Venue in Patent Cases

Last term, the Supreme Court decided in TC Heartland v. Kraft Foods that the term “resides” in the patent venue statute (28 U.S.C. § 1400) should be interpreted more narrowly than in the general venue statute (28 U.S.C. § 1391).  Specifically, the Court held that corporations only “reside” where they are incorporated for purposes of the patent venue statute, whereas corporations “reside” wherever they are subject to personal jurisdiction for purposes of the general venue statute.  I firmly believe the Supreme Court got it wrong in TC Heartland, as I argued in this article, amicus brief, and blog post.  That said, there are still a number of questions about forum choice in patent cases left to be resolved post-TC Heartland.         

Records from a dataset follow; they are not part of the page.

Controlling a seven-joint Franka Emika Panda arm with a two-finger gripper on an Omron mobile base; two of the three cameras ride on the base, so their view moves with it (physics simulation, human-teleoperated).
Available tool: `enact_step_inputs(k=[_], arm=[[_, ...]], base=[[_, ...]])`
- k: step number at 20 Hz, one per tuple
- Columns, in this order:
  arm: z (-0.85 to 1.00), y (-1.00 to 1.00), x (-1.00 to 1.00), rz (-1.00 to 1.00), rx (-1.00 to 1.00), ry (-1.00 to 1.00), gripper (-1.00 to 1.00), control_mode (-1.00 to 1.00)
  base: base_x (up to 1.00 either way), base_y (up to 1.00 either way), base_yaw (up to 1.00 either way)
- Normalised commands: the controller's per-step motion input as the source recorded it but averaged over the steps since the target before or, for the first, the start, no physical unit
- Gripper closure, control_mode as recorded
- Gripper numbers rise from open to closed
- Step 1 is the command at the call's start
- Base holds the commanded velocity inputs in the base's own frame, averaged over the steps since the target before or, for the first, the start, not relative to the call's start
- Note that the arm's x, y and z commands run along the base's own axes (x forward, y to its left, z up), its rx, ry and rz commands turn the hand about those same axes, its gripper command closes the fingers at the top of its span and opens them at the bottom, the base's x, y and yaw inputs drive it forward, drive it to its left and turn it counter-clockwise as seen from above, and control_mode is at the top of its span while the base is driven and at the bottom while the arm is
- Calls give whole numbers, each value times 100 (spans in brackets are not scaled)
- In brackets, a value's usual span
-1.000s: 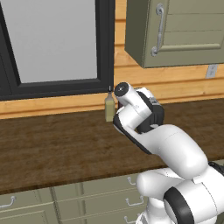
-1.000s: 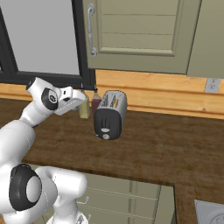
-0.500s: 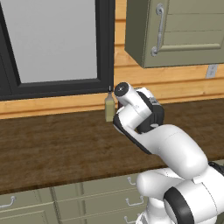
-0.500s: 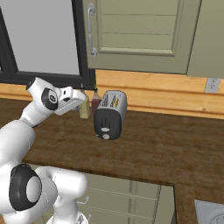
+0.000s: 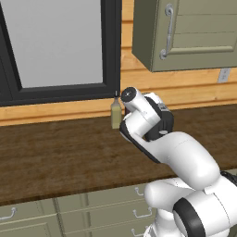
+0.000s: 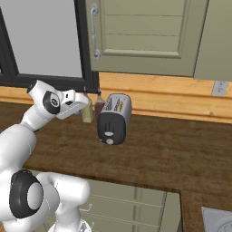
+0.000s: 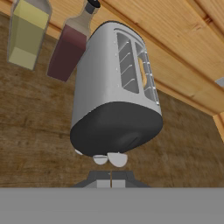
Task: Start the toaster. Once the lever pops up, take the bread to the plate on the dining counter.
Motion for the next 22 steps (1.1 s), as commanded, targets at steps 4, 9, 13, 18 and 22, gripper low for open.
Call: enact_step_inputs(k=[4, 9, 13, 18, 22], arm=[[0, 0, 0, 0, 0, 0, 100, -100], [0, 0, 0, 0, 0, 0, 100, -100], [0, 0, 0, 0, 0, 0, 100, -100], [0, 0, 0, 0, 0, 0, 100, -100], [0, 0, 0, 0, 0, 0, 100, -100]], base=[[0, 0, 0], [0, 0, 0], [0, 0, 0], [0, 0, 0], [0, 0, 0]])
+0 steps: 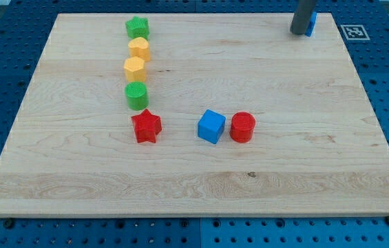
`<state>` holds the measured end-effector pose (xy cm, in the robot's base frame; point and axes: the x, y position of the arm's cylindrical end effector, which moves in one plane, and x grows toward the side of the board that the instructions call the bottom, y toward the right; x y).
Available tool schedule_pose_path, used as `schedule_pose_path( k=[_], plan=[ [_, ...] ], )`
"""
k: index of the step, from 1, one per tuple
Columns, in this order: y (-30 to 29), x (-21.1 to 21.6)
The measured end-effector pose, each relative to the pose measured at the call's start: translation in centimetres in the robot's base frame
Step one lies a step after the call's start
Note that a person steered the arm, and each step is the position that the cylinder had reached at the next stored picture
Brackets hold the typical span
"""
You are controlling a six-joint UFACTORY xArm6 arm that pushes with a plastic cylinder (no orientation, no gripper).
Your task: Push the blue cube below the blue triangle
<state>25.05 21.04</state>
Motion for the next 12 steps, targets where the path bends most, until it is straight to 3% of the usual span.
schedule_pose_path(
  k=[2, 5, 6, 7, 10, 12],
  plan=[
    [-5.0, 2.9],
    [-13.0, 15.9],
    [-17.7, 18.6],
    [-24.0, 18.6],
    [-22.7, 26.7],
    [-17.9, 26.7]
  ],
)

In addition to the “resides” provision, the patent venue statute also permits infringement suits to be filed where the defendant has infringed and has a “regular and established place of business.”  So now the question is: when does a defendant have a “regular and established place of business” in a particular judicial district?  Initially, it looked like this might be interpreted broadly when a judge in the Eastern District of Texas (ED Texas) held in Ratheon Co. v. Cray, Inc. that physical presence was not required.  Instead, the district judge reasoned, courts should consider various factors, such as the extent to which the defendant derives benefits from presence in the district, including sales revenue.  The lower court then concluded that venue was proper in ED Texas, and Cray petitioned for a writ of mandamus.  The Federal Circuit granted the writ and reversed the lower court.  The Federal Circuit held that, for venue to be proper, there must be a “physical place in the district,” meaning a “physical, geographical location in the district from which the business of the defendant is carried out.”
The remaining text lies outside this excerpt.